Prospective study of soft tissue contour changes following chin bone graft harvesting

Abstract

This study sought to evaluate changes in the soft tissue contour after chin bone graft harvesting. Thirty selected patients underwent chin bone graft harvesting and evaluations were made using lateral cephalograms preoperatively and postoperatively at 30 and 180 days. Fixed points and lines were established on cephalometric tracings and used to measure the selected vertical and sagittal parameters. Results showed statistically significant alterations to the vertical position values of the vermilion (V-VPV) which increased from 9.70 to 11.01 and the exposure of lower incisors (V-ELI) which increased from 1.85 to 3.5, showing an increase in their distance from the plane of reference and a lowering of their position, the clinical equivalent of a labial ptosis condition. None of the sagittal parameters analysed showed any statistically significant variation in the final evaluation. The study concluded that the alterations to patients’ soft tissue contours resulted mainly from failure to ensure precise reattachment of the mentalis muscles and identified the need for further investigation of that aspect.
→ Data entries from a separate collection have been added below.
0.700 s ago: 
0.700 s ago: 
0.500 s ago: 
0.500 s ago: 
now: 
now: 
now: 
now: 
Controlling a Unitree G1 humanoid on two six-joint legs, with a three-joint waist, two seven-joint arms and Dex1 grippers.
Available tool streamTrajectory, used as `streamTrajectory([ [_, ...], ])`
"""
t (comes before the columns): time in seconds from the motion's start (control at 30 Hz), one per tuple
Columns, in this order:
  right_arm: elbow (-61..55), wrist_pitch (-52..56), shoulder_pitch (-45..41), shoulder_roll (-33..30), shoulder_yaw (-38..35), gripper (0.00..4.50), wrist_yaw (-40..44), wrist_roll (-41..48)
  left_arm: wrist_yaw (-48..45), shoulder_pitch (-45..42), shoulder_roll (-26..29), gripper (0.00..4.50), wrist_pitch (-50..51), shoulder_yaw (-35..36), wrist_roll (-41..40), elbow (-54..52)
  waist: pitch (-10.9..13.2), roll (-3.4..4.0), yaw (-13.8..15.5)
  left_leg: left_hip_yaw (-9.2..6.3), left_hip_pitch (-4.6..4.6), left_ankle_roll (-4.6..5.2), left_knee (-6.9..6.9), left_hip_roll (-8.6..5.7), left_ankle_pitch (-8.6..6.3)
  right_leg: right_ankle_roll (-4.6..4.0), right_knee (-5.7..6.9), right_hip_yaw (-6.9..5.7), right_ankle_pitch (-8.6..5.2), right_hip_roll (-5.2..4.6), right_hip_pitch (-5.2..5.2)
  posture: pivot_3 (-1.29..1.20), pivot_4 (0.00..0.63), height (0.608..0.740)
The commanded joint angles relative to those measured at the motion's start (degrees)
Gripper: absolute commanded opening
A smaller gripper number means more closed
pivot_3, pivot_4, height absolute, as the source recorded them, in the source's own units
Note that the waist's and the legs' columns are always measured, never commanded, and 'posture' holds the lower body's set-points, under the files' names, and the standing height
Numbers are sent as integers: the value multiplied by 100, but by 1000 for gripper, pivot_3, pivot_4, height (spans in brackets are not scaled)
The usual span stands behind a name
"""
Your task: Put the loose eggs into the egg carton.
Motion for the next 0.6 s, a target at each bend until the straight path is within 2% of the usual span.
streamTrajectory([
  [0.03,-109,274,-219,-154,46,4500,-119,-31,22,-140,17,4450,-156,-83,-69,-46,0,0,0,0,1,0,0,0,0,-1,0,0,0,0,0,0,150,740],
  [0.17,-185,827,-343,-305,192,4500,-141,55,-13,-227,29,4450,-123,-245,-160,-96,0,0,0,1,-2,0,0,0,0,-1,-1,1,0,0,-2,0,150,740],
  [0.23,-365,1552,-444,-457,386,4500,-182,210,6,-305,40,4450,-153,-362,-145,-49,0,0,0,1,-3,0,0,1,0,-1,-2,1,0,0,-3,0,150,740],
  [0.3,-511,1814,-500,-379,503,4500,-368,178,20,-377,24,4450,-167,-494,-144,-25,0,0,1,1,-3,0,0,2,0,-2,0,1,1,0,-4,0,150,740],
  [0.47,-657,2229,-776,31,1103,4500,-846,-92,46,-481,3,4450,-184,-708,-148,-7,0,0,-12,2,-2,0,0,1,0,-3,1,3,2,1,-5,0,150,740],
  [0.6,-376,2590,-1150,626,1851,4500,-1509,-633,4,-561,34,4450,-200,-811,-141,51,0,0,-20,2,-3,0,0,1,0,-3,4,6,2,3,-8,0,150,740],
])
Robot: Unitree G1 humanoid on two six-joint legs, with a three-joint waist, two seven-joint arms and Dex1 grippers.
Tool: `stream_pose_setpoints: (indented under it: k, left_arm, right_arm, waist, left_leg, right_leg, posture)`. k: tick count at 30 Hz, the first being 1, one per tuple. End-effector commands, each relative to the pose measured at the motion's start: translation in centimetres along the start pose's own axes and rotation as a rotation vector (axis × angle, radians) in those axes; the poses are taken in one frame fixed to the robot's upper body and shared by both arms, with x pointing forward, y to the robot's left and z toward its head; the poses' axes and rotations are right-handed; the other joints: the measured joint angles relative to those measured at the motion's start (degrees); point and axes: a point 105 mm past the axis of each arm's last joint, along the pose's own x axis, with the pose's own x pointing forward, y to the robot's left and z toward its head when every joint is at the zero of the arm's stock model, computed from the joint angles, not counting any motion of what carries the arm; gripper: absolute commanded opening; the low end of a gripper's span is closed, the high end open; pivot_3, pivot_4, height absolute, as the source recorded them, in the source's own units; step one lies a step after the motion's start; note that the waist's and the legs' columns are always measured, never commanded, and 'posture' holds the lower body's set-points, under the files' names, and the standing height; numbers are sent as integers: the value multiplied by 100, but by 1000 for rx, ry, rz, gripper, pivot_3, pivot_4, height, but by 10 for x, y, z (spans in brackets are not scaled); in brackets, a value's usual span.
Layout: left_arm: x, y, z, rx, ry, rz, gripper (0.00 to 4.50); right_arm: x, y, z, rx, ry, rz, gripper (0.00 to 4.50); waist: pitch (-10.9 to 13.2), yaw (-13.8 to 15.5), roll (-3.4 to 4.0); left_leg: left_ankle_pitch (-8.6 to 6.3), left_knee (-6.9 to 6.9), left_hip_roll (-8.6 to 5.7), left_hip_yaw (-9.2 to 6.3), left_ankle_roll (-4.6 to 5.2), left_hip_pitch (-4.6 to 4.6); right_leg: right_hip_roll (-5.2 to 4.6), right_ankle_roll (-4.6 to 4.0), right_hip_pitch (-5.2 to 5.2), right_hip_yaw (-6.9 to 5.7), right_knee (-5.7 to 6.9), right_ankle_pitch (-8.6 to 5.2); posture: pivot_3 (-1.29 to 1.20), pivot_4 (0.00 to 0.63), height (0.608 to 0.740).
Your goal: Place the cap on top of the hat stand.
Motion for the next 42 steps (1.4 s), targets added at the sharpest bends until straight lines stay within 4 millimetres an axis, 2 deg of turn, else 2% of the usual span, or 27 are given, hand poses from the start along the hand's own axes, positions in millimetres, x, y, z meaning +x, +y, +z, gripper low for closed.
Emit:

The use of autogenous bone grafts harvested from the mandibular symphysis has been widely reported as a reliable procedure offering easy access and bone tissue of a suitable quality . The bone tissue’s ectomesenchymal and membranous origin ensures early vascularisation and the maintenance of its volume and viability . Most of the patients undergoing this type of grafting procedure experience some postoperational morbidity but it is transitory and considered to be acceptable .

The use of this donor area is indicated in cases of alveolar reconstruction involving extensions of up to four teeth, or sites involving one or two teeth that require gains in alveolar height and/or thickness and also in the correction of alveolar-palatine clefts .

Most studies on mandibular symphysis grafts focus on the bone graft itself rather than on procedures to take care of the soft tissues involved , studies are needed to assess the alterations to soft tissues after the bone graft material has been harvested from this donor area. Accordingly, this prospective, non-randomized study analyses the alterations occurring in the surrounding soft tissues after the removal of chin bone grafts.

Materials and methods

This prospective, non-randomized study included 30 patients (22 women; eight men), aged 21–65 years (average 45 years) who needed to undergo the harvesting of a chin bone graft to be used in alveolar ridge augmentation pre-maxilla, preparatory to subsequent rehabilitation with implants. Patients were excluded if they: had undergone chin surgery; had no first or second molar or lower central incisors; or did not agree to participate in the study. Two surgeons conducted the operations using standard surgical techniques.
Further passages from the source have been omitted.